Up to and including the line containing "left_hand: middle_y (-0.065", set down each line of the entries below exactly, starting from the first, and leave out the rest.

RECORDS SHOWN: Begin

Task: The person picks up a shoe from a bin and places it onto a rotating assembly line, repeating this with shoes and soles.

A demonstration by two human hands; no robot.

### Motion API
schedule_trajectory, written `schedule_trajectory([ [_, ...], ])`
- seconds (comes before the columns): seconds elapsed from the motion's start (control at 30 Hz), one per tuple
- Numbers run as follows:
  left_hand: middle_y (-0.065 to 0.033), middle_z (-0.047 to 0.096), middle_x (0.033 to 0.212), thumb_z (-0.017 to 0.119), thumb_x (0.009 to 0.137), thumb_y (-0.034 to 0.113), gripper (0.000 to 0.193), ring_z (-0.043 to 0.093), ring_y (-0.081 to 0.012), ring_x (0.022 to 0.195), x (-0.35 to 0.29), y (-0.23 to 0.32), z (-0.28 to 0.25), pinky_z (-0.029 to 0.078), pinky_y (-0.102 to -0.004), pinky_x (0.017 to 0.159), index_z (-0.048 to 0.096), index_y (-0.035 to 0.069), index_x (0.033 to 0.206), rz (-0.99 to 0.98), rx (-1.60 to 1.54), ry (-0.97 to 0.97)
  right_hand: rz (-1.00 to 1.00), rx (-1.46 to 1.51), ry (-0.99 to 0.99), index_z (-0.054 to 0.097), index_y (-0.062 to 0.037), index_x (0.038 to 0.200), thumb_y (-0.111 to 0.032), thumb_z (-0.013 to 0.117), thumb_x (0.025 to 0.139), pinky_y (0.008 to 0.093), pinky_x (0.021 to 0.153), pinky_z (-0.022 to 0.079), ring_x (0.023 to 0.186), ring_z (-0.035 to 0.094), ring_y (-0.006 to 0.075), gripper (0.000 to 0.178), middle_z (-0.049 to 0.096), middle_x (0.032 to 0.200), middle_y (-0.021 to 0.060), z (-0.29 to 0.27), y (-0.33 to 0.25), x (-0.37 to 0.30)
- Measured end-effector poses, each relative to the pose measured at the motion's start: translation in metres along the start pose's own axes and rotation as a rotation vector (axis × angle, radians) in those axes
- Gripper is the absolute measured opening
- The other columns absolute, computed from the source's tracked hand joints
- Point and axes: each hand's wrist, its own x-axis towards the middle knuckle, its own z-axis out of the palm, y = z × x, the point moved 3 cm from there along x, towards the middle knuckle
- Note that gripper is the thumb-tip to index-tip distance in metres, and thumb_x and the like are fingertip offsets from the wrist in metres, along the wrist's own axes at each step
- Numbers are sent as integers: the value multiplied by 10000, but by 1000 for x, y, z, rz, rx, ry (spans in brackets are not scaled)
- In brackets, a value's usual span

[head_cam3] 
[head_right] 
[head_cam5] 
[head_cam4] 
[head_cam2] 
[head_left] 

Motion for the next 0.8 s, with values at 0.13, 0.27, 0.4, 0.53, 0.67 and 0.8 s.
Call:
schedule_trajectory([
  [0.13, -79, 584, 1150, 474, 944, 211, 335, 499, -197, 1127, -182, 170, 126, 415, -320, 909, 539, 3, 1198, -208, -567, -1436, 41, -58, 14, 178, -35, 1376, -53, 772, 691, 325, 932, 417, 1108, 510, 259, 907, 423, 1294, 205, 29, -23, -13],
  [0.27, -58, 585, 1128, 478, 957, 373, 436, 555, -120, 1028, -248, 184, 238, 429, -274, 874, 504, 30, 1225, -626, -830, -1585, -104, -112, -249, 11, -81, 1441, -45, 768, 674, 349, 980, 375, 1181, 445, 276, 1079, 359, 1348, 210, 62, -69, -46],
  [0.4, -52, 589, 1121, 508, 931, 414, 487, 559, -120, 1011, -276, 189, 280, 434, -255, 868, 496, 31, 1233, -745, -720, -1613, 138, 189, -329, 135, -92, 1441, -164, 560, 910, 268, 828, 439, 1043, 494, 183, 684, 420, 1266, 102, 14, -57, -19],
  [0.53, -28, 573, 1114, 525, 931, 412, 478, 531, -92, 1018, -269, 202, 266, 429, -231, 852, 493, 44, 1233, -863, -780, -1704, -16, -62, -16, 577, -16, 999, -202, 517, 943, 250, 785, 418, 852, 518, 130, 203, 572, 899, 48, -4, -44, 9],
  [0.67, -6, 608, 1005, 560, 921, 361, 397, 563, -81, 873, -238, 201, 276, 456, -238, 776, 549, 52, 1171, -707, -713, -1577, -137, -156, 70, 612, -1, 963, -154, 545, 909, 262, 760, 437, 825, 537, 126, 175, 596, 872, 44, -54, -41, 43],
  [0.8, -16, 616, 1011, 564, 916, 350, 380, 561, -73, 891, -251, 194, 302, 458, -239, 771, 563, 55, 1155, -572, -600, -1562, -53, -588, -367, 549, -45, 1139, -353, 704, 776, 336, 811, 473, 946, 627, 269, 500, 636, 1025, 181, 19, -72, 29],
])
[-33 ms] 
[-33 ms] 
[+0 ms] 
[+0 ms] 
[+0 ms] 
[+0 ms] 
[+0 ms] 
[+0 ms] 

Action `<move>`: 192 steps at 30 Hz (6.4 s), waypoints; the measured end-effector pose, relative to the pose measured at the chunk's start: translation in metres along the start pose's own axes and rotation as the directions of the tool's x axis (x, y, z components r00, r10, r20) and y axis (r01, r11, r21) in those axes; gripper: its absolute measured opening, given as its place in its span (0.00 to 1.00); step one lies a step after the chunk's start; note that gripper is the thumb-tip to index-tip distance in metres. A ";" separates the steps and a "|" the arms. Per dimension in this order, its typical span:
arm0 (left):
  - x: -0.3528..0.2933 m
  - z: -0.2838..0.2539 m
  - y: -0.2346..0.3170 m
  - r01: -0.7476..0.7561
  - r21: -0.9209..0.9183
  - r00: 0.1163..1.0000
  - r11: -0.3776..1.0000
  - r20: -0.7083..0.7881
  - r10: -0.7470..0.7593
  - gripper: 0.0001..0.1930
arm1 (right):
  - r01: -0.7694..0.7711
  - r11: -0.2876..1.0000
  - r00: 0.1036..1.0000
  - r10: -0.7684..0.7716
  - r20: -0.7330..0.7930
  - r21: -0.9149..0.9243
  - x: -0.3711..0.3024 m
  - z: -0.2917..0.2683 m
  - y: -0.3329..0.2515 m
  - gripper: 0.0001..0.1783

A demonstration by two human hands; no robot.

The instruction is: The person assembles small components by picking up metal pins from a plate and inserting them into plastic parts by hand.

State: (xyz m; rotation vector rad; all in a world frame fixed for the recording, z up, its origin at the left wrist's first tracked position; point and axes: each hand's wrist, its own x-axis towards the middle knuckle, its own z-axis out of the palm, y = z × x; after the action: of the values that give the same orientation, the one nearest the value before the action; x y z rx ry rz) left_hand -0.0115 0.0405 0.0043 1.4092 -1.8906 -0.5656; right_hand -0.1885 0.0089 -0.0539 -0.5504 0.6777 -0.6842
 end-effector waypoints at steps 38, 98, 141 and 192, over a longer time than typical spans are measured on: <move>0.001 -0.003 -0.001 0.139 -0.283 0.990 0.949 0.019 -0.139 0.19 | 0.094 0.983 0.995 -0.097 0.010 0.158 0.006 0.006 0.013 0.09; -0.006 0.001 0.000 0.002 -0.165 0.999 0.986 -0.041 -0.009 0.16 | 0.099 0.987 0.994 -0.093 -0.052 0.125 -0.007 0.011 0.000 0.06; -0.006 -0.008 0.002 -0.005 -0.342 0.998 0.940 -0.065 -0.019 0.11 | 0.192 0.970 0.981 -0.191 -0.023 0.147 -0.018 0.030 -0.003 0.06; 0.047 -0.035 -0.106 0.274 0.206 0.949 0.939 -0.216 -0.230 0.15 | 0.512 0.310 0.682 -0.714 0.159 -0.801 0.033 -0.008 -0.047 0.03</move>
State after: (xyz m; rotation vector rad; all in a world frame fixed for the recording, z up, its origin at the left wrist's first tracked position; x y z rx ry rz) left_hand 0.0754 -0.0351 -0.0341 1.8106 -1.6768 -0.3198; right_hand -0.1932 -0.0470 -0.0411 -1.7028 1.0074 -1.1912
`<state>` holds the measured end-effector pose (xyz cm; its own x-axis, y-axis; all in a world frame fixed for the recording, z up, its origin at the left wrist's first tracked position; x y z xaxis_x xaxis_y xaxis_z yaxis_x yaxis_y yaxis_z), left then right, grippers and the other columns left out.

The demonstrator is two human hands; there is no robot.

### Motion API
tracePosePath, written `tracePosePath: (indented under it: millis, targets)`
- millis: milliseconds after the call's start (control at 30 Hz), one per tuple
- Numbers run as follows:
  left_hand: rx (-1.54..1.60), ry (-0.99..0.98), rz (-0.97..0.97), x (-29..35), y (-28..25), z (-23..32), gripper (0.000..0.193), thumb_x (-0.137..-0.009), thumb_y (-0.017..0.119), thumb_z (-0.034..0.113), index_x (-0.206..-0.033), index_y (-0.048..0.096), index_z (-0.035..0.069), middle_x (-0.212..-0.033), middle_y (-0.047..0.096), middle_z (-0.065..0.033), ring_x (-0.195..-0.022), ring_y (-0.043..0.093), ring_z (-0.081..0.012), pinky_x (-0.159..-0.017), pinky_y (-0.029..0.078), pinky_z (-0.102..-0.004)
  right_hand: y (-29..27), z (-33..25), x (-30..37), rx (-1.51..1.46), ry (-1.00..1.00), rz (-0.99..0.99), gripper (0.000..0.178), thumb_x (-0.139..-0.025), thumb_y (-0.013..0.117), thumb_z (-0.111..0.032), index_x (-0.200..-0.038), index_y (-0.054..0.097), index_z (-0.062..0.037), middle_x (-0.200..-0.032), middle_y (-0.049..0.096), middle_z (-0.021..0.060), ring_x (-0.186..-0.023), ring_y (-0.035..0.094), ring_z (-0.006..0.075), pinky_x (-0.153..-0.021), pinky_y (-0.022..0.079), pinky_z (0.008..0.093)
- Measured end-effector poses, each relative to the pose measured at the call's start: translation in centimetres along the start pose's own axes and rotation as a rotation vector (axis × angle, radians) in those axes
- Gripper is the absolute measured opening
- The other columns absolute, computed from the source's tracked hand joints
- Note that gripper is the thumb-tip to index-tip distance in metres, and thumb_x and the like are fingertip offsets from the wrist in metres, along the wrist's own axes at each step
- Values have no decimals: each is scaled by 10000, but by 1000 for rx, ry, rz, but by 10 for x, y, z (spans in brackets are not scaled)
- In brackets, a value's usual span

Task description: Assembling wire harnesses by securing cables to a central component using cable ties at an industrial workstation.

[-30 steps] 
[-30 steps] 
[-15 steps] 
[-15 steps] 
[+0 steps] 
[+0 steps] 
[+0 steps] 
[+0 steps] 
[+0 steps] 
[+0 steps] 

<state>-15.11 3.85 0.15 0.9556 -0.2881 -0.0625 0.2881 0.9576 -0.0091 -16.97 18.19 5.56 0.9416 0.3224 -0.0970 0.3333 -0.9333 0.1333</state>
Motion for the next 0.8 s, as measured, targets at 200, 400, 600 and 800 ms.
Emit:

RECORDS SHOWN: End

**ANSWER FOR THIS EXERCISE**.
Task: The person picks up a shoe from a bin and places it onto a rotating assembly line, repeating this with shoes and soles.

A demonstration by two human hands; no robot.

### Motion API
schedule_trajectory, written `schedule_trajectory([ [_, ...], ])`
- seconds (comes before the columns): seconds elapsed from the motion's start (control at 30 Hz), one per tuple
- Numbers run as follows:
  left_hand: middle_y (-0.065 to 0.033), middle_z (-0.047 to 0.096), middle_x (0.033 to 0.212), thumb_z (-0.017 to 0.119), thumb_x (0.009 to 0.137), thumb_y (-0.034 to 0.113), gripper (0.000 to 0.193), ring_z (-0.043 to 0.093), ring_y (-0.081 to 0.012), ring_x (0.022 to 0.195), x (-0.35 to 0.29), y (-0.23 to 0.32), z (-0.28 to 0.25), pinky_z (-0.029 to 0.078), pinky_y (-0.102 to -0.004), pinky_x (0.017 to 0.159), index_z (-0.048 to 0.096), index_y (-0.035 to 0.069), index_x (0.033 to 0.206), rz (-0.99 to 0.98), rx (-1.60 to 1.54), ry (-0.97 to 0.97)

The exercise asks for nothing further.